While working here I’ve been able to begin transitioning 2D drawings to 3D models, to form building information models. This process involves describing the built assets through digital information in a cohesive manner. Using my skills from a module in my first year I have been able to create a library for ASL containing pipe information that can be used to conduct FEA. This then led me to work with The University of Birmingham on helping create a digital twin. Digital Twin is a digital-based model that allows you to test different designs. These designs can be changed and optimised quickly and then the best one can be manufactured reducing the number of manufactured prototypes, which saves the company money and helps speed up innovation.
In September you will be going back to University, is there anything, in particular, you will miss?

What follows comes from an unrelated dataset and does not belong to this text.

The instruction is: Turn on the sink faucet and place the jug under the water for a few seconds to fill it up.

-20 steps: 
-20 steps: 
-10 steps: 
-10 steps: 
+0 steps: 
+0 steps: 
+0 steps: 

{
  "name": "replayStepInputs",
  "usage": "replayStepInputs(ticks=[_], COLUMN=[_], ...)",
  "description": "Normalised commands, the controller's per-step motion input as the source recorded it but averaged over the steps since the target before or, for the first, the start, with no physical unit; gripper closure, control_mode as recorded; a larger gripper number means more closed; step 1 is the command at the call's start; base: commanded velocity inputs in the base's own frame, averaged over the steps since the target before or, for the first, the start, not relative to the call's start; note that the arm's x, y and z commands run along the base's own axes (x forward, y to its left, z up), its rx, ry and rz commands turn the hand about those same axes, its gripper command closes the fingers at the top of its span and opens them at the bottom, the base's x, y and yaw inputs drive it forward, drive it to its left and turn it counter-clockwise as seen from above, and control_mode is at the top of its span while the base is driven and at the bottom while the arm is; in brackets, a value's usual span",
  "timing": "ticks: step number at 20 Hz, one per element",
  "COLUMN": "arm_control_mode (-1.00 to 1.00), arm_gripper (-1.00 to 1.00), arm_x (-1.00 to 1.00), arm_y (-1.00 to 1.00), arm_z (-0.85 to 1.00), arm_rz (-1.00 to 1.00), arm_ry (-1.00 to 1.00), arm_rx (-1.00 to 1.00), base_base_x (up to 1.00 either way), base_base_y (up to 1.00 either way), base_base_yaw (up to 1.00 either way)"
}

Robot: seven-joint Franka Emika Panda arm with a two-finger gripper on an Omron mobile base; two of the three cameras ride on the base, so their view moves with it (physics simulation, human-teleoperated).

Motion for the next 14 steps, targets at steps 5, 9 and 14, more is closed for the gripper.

I will miss many things, but I think the main one would be the people, there’s a friendly atmosphere here and you get to know everyone pretty quickly. I do think I will miss the independence and the fact I get paid to work! At University you are always doing work around the clock, I will miss my 8-4 routine.
If you were to recommend an internship to your peers what advice would you give them?
Doing an internship will make you stand out against others, it’s an added extra to go on your CV. I would say get the most out of your time, ask questions, and pick up new skills. For example, I learnt Python for a project which evaluated the extruded profile on the Extrusion line. The python code I developed allowed us to retrieve data from a thermal camera that was set up above the extruded profile, allowing us to evaluate and monitor production quality.
What word best describes you?
Unexpected - I do the most random things, I tend to surprise myself at times like with the coding!